## Work instructions
Look below for lines that hold the string "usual" and copy each one.

## The data
++++++++

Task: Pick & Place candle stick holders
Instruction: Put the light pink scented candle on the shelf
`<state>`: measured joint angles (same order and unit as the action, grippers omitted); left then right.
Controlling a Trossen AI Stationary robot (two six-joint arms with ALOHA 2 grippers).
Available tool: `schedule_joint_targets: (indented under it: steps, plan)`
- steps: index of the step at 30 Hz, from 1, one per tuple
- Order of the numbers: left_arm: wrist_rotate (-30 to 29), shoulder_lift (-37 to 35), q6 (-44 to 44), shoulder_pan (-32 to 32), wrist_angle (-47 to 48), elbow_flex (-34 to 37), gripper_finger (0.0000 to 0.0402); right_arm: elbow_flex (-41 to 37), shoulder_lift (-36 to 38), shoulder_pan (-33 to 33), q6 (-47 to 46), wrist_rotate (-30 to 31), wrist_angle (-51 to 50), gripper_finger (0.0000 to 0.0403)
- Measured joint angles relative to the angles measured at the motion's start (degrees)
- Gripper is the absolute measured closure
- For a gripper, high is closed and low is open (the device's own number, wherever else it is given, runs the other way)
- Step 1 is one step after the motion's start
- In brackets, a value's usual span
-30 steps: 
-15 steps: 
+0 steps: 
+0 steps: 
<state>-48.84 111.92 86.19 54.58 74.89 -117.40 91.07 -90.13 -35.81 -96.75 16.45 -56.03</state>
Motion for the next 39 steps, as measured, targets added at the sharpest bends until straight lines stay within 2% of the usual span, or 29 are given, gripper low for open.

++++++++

## Task solution
- In brackets, a value's usual span
Motion for the next 39 steps, as measured, targets added at the sharpest bends until straight lines stay within 2% of the usual span, or 29 are given, gripper low for open.

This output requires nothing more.